Work required - All the lines below should be set down exactly, with no picture carried into the copy.

Recorded data -
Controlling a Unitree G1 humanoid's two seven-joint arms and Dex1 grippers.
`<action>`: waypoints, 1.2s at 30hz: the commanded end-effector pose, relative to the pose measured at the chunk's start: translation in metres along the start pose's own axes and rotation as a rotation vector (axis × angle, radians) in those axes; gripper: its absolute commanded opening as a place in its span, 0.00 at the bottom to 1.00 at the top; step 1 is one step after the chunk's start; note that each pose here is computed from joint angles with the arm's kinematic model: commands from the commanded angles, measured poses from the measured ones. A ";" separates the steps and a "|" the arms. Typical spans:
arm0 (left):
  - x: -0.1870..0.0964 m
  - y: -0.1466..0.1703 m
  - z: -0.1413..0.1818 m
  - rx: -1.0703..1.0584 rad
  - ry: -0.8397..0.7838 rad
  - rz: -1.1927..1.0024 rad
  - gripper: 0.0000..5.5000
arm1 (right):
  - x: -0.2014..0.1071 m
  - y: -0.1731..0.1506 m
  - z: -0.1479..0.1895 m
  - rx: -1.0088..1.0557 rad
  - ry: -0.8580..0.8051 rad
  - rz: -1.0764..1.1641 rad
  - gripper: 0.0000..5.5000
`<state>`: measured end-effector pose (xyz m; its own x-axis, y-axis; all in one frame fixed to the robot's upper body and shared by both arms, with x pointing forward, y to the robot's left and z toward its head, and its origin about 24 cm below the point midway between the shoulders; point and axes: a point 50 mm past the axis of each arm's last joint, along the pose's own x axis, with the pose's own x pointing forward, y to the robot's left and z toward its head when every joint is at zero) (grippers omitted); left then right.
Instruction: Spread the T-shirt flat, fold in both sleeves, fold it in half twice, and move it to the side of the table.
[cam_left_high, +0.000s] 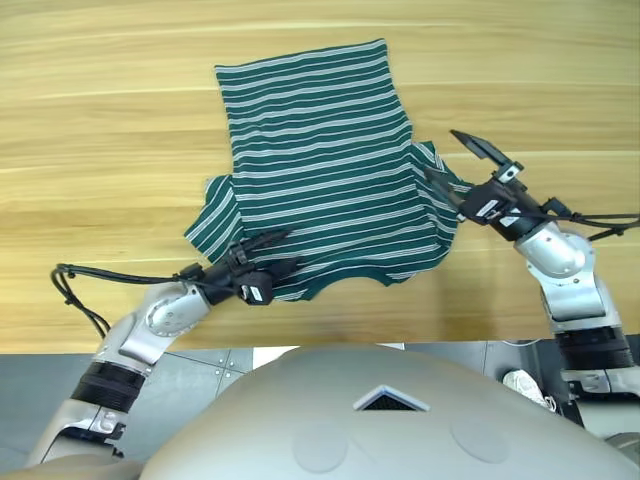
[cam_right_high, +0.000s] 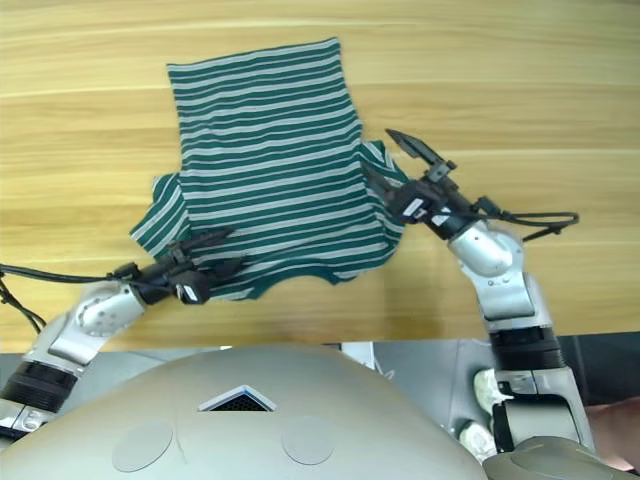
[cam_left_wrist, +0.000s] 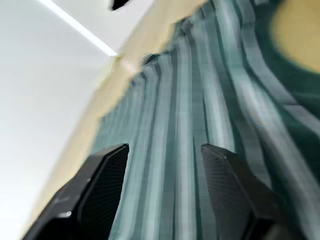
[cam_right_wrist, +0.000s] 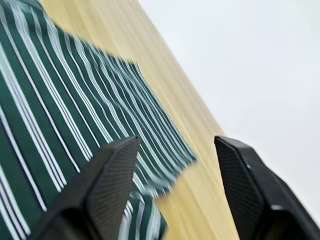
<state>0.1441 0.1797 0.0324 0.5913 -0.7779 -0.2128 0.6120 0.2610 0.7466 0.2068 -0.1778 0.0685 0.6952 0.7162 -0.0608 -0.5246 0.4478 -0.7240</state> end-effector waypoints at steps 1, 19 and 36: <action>-0.005 0.043 0.028 0.045 -0.108 0.256 0.49 | 0.038 0.010 -0.009 -0.101 -0.014 0.123 0.51; -0.023 0.083 -0.011 -0.019 0.068 0.747 0.49 | 0.095 -0.038 -0.116 -0.116 0.639 0.010 0.51; -0.017 0.078 -0.025 -0.060 0.122 0.810 0.49 | 0.124 -0.049 -0.085 -0.228 0.397 -0.122 0.51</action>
<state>0.1940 0.2324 0.0849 0.9075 -0.2351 0.3480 -0.0485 0.7644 0.6429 0.3613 -0.1624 0.0426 0.9201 0.3617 -0.1501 -0.2997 0.4035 -0.8645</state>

Answer to this problem -
Controlling a Unitree G1 humanoid's two seven-joint arms and Dex1 grippers.
`<action>`: waypoints, 1.2s at 30hz: the commanded end-effector pose, relative to the pose measured at the chunk's start: translation in metres along the start pose's own axes and rotation as a rotation vector (axis × angle, radians) in those axes; gripper: its absolute commanded opening as a place in its span, 0.00 at the bottom to 1.00 at the top; step 1 is one step after the chunk's start; note that each pose here is computed from joint angles with the arm's kinematic model: commands from the commanded angles, measured poses from the measured ones. A ";" separates the steps and a "|" the arms. Typical spans:
arm0 (left):
  - x: -0.1870..0.0964 m
  - y: -0.1466..0.1703 m
  - z: -0.1413..0.1818 m
  - rx: -1.0703..1.0584 rad
  - ry: -0.8397..0.7838 rad
  - rz: -1.1927..1.0024 rad
  - gripper: 0.0000..5.5000
arm1 (right):
  - x: -0.2014..0.1071 m
  - y: -0.1731..0.1506 m
  - z: -0.1479..0.1895 m
  - rx: -1.0088..1.0557 rad
  - ry: -0.8580..0.8051 rad
  - rz: -1.0764..1.1641 rad
  - gripper: 0.0000..5.5000
`<state>`: measured end-effector pose (xyz m; its own x-axis, y-axis; all in one frame fixed to the robot's upper body and shared by both arms, with x pointing forward, y to the robot's left and z toward its head, and its origin about 24 cm below the point midway between the shoulders; point and axes: a point 50 mm past the axis of each arm's last joint, along the pose's own x axis, with the pose's own x pointing forward, y to the robot's left and z toward its head when every joint is at zero) (grippers omitted); left then right.
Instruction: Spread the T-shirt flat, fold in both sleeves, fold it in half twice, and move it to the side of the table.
[cam_left_high, +0.000s] 
[cam_right_high, +0.000s] 
[cam_left_wrist, +0.000s] 
[cam_right_wrist, +0.000s] 
<state>0.1441 0.1797 0.0324 0.5913 -0.7779 -0.2128 0.6120 0.2610 0.7466 0.2068 -0.1778 0.0685 0.6952 0.7162 -0.0608 -0.5246 0.4478 -0.7240</state> end-effector waypoints at steps 1, 19 and 36: <action>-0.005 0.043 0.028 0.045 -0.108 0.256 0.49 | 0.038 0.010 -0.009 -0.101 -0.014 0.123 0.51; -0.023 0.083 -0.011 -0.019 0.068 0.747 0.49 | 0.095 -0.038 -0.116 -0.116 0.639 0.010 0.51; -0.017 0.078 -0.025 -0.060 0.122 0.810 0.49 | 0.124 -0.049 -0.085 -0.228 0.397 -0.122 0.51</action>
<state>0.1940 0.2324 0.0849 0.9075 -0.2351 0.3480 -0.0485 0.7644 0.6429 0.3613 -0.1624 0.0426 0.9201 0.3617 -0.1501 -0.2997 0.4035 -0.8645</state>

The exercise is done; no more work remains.